The time series data which is recorded after a regular or irregular interval of time consists of values of a phenomenon at a certain point in time, or when the values of some hypothetical function corresponding to a few values of the independent variable are not sufficient to provide information regarding the values of the same phenomenon in between the specified intervals. Examples include determining the production of wheat in different years, the export of cotton goods during the last ten years, yearly enrollment in a university, finding the values of logarithms to a specified base corresponding to natural numbers, the demand of a product at different levels of prices for a period of time within the specified time not mentioned in the series, the values of $$\log X$$, the demand corresponding to the values of $$X$$ or $$P$$ from within the specified values. The process and technique of estimating such values is known as interpolation.

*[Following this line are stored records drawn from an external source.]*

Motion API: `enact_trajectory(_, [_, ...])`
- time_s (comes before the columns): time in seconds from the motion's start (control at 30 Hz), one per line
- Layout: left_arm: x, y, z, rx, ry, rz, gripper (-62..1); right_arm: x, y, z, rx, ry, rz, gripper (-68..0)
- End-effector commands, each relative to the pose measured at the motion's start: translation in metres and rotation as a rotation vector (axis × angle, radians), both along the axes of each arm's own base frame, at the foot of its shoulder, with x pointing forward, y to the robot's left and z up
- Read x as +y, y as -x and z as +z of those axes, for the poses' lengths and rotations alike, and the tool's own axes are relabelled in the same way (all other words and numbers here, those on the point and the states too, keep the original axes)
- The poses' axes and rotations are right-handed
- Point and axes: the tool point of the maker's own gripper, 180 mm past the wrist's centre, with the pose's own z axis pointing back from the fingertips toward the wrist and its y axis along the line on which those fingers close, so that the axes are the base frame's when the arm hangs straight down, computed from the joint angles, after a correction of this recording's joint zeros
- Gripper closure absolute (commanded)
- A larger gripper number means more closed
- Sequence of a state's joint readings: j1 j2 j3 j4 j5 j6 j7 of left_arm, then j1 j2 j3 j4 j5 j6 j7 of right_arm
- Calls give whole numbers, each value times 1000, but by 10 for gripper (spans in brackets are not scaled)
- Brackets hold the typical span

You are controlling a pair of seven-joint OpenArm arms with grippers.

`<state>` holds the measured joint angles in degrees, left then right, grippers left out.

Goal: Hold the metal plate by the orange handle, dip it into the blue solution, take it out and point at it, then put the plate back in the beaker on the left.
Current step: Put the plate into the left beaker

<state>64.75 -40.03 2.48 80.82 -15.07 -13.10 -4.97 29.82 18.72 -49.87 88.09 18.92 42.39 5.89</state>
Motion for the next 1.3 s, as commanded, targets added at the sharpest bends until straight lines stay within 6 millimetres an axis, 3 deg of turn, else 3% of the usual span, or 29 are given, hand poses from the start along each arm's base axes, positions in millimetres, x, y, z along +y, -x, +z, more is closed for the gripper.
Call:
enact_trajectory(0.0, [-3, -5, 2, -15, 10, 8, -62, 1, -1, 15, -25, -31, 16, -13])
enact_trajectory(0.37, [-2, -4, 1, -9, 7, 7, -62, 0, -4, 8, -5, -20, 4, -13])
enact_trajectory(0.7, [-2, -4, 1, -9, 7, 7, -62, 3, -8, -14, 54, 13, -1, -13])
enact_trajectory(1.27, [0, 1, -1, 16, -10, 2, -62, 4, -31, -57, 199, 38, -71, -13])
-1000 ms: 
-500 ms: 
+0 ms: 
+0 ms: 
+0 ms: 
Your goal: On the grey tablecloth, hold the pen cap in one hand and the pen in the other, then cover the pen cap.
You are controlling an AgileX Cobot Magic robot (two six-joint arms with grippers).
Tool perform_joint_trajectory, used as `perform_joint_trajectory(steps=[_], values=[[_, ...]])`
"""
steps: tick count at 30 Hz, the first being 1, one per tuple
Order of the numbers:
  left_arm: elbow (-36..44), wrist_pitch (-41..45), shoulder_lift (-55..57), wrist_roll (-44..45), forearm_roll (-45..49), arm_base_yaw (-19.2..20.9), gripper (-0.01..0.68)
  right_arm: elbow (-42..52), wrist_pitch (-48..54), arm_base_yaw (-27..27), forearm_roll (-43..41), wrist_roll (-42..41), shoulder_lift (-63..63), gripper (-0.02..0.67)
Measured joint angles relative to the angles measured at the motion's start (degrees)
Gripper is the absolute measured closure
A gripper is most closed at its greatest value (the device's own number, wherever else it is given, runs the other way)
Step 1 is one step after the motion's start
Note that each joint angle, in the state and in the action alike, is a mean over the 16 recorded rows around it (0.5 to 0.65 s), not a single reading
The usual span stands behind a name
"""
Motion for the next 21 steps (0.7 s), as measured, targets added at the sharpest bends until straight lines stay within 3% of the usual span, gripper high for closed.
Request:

This unit is restricted to cases where these related variables follow an approximately linear trend, so the formulae are developed on the assumption of linearity. A number of different formulae are available for interpolation, mostly by Newton. Here we shall look at only a few of them which satisfy the needs of BBA, Economics and MBA students. The application of these formulae shall be explained with the help of a few examples. The derivation of these formulae is beyond the scope of this tutorial.
In addition to linearity the data should satisfy two more assumptions for the better application of these formulae:
No sudden jumps are present in the data from one time period to another; this implies that the data are in the form of continuous or smooth curves.
The data have a uniform rate of change; this assumption is equivalent to the assumption of linearity.